Unusual eating patterns linked to overweight or underweight in children with autism. More research needed on diet and weight issues in adults.
By Lirio Sobrevinas-Covey, Ph.D.
Researchers have found that children with autism are more likely to be overweight or underweight compared to the general child population. Unusual dietary patterns and decreased opportunities for physical activity may be contributory factors to being overweight. Selective eating patterns, limited food repertoire, fear of eating new or unfamiliar foods, hypersensitivity, and other mealtime behavior issues may be contributory factors to being underweight.
Whether it results in being overweight or underweight, unusual dietary patterns may result in the child’s being malnourished and requiring of nutritional supplements or fortified foods to ensure that they fully meet dietary guidelines.
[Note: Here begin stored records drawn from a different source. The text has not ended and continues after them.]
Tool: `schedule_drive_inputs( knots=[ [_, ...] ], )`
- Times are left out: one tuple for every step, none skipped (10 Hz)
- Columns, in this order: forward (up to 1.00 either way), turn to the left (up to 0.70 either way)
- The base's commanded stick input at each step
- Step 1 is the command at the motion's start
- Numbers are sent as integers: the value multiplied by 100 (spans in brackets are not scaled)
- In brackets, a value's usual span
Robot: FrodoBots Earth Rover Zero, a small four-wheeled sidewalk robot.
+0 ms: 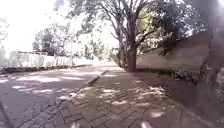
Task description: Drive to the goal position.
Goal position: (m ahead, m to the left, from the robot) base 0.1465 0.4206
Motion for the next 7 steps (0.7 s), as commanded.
schedule_drive_inputs(
  knots=[
    [10, 0],
    [17, 0],
    [24, 0],
    [32, 0],
    [39, 0],
    [46, 0],
    [54, 0]
  ],
)
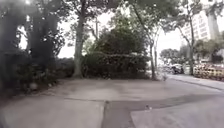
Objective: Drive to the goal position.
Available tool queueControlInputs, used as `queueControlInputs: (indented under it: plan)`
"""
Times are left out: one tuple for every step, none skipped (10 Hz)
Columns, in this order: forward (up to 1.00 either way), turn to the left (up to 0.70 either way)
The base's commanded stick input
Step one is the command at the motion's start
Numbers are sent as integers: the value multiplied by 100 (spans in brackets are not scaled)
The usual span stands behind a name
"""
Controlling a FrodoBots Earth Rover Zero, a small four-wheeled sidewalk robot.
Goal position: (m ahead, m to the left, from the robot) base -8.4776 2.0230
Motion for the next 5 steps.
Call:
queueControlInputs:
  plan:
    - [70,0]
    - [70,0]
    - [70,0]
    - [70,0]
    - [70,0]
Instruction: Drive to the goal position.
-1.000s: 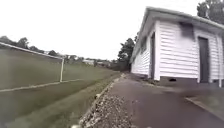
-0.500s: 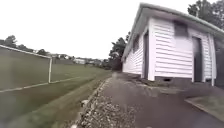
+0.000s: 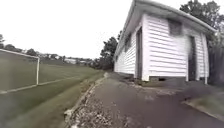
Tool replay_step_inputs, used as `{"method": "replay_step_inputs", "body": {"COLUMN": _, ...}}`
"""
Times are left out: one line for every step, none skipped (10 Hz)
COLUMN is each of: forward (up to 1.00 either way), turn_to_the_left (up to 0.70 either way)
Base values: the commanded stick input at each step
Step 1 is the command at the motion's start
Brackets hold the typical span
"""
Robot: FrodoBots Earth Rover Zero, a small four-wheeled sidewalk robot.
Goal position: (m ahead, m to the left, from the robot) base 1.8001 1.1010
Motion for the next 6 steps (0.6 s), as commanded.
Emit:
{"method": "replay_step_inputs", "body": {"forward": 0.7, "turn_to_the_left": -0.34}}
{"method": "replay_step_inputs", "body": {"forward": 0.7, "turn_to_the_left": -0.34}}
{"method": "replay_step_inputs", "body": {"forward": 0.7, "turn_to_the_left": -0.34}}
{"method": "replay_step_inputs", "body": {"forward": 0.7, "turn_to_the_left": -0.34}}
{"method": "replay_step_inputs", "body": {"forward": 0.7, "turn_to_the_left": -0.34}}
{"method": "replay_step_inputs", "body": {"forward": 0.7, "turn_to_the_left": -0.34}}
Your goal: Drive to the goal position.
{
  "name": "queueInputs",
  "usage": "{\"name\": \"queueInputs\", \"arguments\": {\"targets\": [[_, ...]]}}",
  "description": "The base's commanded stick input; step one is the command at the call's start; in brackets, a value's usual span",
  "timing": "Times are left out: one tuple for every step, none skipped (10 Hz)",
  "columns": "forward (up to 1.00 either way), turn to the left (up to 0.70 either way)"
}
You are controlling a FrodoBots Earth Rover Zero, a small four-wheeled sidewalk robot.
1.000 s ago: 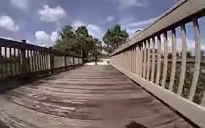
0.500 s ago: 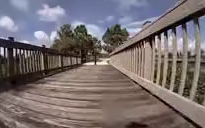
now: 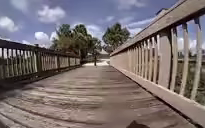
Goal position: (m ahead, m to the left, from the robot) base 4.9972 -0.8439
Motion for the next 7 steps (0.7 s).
{"name": "queueInputs", "arguments": {"targets": [[0.85,0.00],[0.85,0.00],[0.85,0.00],[0.85,0.00],[0.85,0.00],[0.85,0.00],[0.85,0.00]]}}
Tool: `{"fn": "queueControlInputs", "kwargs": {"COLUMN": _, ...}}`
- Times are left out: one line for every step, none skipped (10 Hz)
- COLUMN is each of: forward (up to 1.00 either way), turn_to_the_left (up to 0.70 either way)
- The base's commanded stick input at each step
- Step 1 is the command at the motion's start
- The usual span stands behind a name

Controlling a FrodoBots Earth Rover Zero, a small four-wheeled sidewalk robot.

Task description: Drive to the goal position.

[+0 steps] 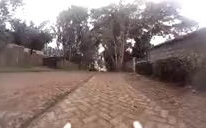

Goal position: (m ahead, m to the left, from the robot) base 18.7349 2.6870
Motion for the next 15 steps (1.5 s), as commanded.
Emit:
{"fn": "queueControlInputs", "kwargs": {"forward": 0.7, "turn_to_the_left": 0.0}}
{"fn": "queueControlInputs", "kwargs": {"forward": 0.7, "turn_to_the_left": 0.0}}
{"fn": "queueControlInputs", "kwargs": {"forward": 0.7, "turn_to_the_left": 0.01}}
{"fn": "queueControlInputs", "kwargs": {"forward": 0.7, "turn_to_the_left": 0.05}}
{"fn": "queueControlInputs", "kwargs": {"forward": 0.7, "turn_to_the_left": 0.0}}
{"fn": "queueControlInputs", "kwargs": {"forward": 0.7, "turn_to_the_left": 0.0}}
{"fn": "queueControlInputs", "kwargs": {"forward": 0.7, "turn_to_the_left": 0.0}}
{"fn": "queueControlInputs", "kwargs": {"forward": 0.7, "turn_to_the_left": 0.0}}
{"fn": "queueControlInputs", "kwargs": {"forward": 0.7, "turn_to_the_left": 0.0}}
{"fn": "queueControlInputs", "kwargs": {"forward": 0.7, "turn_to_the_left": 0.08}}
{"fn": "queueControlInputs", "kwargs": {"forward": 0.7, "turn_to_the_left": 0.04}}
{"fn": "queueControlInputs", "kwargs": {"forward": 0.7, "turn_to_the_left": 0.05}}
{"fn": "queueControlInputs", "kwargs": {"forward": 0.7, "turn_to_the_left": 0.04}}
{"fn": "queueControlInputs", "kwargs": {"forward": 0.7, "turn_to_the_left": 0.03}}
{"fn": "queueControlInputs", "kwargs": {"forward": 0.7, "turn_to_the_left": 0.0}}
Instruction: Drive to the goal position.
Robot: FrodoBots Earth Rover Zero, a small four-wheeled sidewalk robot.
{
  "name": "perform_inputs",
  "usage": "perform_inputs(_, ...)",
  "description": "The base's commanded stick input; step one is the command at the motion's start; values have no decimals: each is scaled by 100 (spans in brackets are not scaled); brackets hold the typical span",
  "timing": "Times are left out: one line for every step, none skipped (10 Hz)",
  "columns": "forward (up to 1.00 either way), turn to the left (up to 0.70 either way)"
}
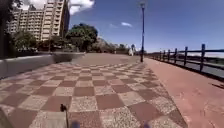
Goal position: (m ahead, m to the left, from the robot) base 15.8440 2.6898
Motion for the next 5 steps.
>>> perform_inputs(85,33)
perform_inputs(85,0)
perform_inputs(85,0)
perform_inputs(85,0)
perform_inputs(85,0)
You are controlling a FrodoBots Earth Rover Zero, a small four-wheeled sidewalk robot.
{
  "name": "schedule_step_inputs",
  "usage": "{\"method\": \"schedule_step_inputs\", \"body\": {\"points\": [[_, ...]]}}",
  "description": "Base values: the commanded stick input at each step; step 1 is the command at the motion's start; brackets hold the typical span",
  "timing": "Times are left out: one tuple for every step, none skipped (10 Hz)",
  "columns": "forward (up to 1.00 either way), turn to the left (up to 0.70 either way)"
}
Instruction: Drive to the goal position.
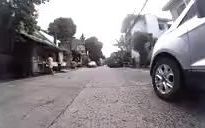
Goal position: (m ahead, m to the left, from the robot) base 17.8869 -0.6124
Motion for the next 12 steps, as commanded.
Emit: {"method": "schedule_step_inputs", "body": {"points": [[0.7, 0.0], [0.7, 0.0], [0.7, 0.0], [0.7, 0.0], [0.7, 0.0], [0.7, 0.0], [0.7, 0.0], [0.7, 0.0], [0.7, 0.0], [0.7, 0.0], [0.7, 0.0], [0.7, 0.0]]}}
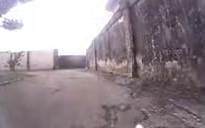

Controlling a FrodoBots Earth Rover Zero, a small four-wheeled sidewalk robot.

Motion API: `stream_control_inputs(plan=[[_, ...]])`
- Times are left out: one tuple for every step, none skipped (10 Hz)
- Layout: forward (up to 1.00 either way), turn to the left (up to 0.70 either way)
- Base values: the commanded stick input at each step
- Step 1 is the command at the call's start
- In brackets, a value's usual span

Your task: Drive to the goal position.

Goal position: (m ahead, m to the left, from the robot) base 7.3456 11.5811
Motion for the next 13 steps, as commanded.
stream_control_inputs(plan=[[0.70,0.00],[0.70,0.00],[0.70,0.00],[0.70,0.00],[0.70,0.00],[0.70,0.00],[0.70,0.00],[0.70,0.00],[0.70,0.00],[0.70,0.00],[0.70,0.00],[0.70,0.00],[0.70,0.00]])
These findings imply the importance of diagnosing autism spectrum disorders as early as possible and the development of effective nutritional strategies consistently applied during the person’s lifetime.
Comment: Thus far, research has focused on the dietary needs of children with autism. As these children age, and the number of middle-aged and elderly people with autism spectrum disorders inevitably grow, there is a need for autism research to focus on the nutritional needs of these adult populations as well.
Excerpted from: "Review examines nutritional issues related to autism spectrum disorder", Science Daily. July 15, 2015. The American Society for Nutrition"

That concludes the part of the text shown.